Three Ways To Tailor Your Marketing For Wealth Management Services

The financial advisory sector relies heavily on personal contacts. According to research by Deloitte, seventy-five percent of investors place a premium on having a personal connection with their investment advisor. That's why everyone in the industry, from brick-and-mortar brokerages to cutting-edge robot advisors, is working hard to keep the human element alive. Although digital automation is becoming increasingly popular for streamlining business processes, human interaction is still of fundamental importance.

That's why it's important for banks to tailor their digital offerings to the specific needs of their wealth management customers and prospects. Consumers have grown accustomed to obtaining tailored online experiences from their preferred brands, and investors expect no less. Customers have come to demand the same individualized attention from the companies they hire.

Both investors and financial institutions can profit from tailoring their services to individual clients. Customers are better able to grasp their investing alternatives and feel confident in their choices when they receive content that is specific to their requirements and financial situations. It's only natural for clients to have faith in wealth advisors who show interest in issues unique to them, such as estate, retirement, or education planning.

In contrast, "hidden defection," as coined by Bain & Company, refers to the phenomenon wherein clients migrate to competitors in order to obtain high-margin items like loans, investments, and credit cards when banks and advisors fail to provide these services. To make matters worse, even if they don't quit, investors will just look elsewhere to make their investments and make their financial product purchases. Direct, individualized offers attract many defecting clients. However, over 80% of clients questioned by Bain indicated they would have bought from their major financial institutions if they had made comparable offers.

It's obvious that by enhancing their digital offerings, banks can keep existing customers and possibly even attract new ones. How then should banks modify their approaches to advertising in order to put an emphasis on individualizing services and fostering relationships with their clientele?

1. Adopt a method of social selling

Whether or not financial advisors like it, their online presence has an impact on how potential clients see them. Half of all investors report being influenced in their choice of the financial advisor by their online presence. Further, Financial Advisor reports that 33% of respondents to a Hartford Funds poll said they looked for financial guidance online. Financial advisors might benefit from using social media to connect with and gain the trust of potential clients. Regular proof of value increases the likelihood that a consumer will remember a business when the time comes to make a purchase. Effective social selling depends on solid digital profiles.
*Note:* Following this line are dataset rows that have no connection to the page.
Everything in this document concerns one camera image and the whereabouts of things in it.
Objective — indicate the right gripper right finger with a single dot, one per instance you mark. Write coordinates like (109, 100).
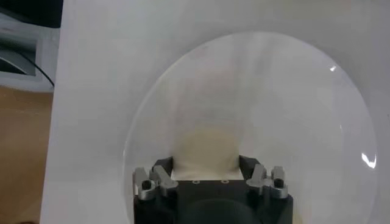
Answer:
(269, 184)

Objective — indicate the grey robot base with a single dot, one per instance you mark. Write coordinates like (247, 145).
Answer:
(21, 61)

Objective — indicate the white round plate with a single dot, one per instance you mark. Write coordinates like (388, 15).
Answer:
(304, 121)

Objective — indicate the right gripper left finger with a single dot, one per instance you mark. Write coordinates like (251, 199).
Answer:
(158, 182)

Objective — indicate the white steamed baozi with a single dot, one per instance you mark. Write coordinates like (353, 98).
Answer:
(207, 152)

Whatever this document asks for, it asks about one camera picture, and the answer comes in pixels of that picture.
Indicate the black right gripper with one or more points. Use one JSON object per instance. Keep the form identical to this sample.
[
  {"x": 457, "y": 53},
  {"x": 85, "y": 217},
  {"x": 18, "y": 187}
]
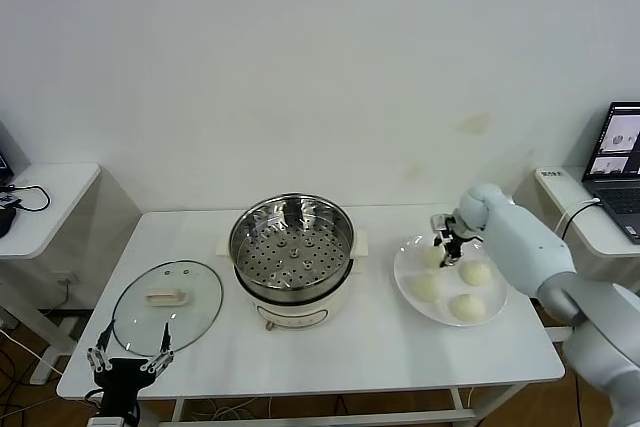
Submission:
[{"x": 462, "y": 233}]

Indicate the white wall socket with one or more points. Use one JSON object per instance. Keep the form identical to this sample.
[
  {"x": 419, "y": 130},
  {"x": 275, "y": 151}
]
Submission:
[{"x": 65, "y": 278}]

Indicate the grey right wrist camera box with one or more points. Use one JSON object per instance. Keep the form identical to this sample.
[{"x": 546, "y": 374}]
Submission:
[{"x": 440, "y": 223}]

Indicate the black computer mouse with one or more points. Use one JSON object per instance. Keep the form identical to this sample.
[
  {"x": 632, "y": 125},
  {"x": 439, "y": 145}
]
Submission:
[{"x": 6, "y": 222}]

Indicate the small black usb hub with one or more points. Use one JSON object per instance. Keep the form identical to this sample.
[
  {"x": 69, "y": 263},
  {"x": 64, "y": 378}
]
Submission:
[{"x": 7, "y": 201}]

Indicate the white steamed baozi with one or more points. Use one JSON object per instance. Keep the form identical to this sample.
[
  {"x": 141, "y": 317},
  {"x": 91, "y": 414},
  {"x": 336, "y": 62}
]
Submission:
[
  {"x": 467, "y": 308},
  {"x": 426, "y": 288},
  {"x": 475, "y": 273},
  {"x": 429, "y": 258}
]

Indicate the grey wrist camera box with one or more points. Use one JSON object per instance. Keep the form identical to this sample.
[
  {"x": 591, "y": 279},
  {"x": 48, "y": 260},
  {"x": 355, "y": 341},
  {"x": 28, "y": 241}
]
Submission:
[
  {"x": 107, "y": 422},
  {"x": 440, "y": 223}
]

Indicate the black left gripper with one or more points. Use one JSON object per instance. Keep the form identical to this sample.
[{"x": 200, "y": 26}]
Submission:
[{"x": 120, "y": 377}]

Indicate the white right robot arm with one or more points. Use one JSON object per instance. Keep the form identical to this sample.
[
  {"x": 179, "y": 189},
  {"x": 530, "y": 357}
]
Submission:
[{"x": 525, "y": 247}]

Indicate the perforated steel steamer basket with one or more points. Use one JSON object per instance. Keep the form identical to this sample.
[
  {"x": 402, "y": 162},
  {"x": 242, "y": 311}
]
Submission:
[{"x": 320, "y": 257}]

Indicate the white side table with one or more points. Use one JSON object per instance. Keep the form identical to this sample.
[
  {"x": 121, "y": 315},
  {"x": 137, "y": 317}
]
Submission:
[
  {"x": 50, "y": 207},
  {"x": 550, "y": 192}
]

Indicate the black laptop with lit screen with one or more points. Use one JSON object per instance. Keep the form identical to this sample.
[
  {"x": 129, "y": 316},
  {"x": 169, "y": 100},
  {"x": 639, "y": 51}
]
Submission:
[{"x": 12, "y": 152}]

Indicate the white round plate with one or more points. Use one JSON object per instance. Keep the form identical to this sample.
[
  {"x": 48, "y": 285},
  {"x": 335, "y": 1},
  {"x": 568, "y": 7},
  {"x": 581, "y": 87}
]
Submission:
[{"x": 405, "y": 272}]

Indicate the white rectangular table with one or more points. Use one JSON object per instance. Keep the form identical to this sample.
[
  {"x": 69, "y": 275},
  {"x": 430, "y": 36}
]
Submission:
[{"x": 457, "y": 399}]

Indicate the small printed label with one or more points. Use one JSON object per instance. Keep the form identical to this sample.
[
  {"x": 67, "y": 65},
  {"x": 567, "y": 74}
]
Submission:
[{"x": 550, "y": 173}]

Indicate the grey open laptop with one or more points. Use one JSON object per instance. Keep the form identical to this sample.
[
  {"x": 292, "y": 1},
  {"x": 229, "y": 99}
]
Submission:
[{"x": 615, "y": 197}]

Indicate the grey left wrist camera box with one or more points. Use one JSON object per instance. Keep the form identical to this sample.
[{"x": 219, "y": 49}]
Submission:
[{"x": 107, "y": 422}]

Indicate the cream electric cooking pot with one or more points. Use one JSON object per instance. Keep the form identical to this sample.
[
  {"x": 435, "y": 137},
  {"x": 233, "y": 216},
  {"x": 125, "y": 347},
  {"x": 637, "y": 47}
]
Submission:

The fundamental concepts of social selling are the same as those of traditional face-to-face selling: getting to know the consumer, showing off your expertise, teaching them something new, and ultimately helping them out. In this case, everything is completed in an online setting. Financial advisers are given the option to provide more value to their clients through digital channels through the use of social selling. In the end, salespeople who share information frequently are 45% more likely to hit their goals. That's why it's a good investment of time for wealth advisors to build up their online profiles and network.

2. Connect with clients through their favorite mediums

There is a source from which investors gather data. It is critical to learn the origin of this data and to connect with investors where they are.

The next step is for financial advisors to establish themselves on those platforms and start interacting with potential clients in a natural way. Why? According to a survey conducted by Hartford Funds, 20% of investors said that a wealth advisor's social media presence was the single most important element in their selection.

This might be the Twitter and Facebook feeds of more established news outlets for older investors. Newer platforms, like TikTok, may be more appealing to a younger audience of potential investors. A recent survey conducted by Vericast found that more than one-third of Gen Z investors in the United States get financial advice from TikTok, whereas only 24% of investors in this age group get advice from financial professionals. That means financial advisors have a great chance of attracting the business of young investors by targeting them in these ways. Financial advisors can't afford to have their clients feel like they're being sold to, so they need to make every interaction genuine and fun.

3. Build unified consumer experiences

Social media posts are helpful, but banks that want to boost their return on investment should instead focus on developing more comprehensive digital journeys. Connected investor journeys succeed when there are no digital dead ends and clear next actions are always provided.

At the outset of the process, wealth advisors must engage in a two-way conversation with their preexisting online audiences. The next step is for them to use paid social media advertising to contact investors who are likely to have similar interests as their present customers or potential new ones.

Financial advisers can increase their lead-generation efforts by directing social media followers to content-driven landing pages that offer free guides in exchange for contact details. The value must be demonstrated at every stage, from the initial consultation through the final distribution of assets.

Financial institutions can increase their revenue, customer retention, and customer satisfaction by adopting customer personalization in their marketing tactics. First, we need to equip wealth advisers with the tools they need to provide individualized training and promotions. Advisors can build trust with their clients, increase their number of leads, and lessen the likelihood of "hidden defection" if given the tools to do so.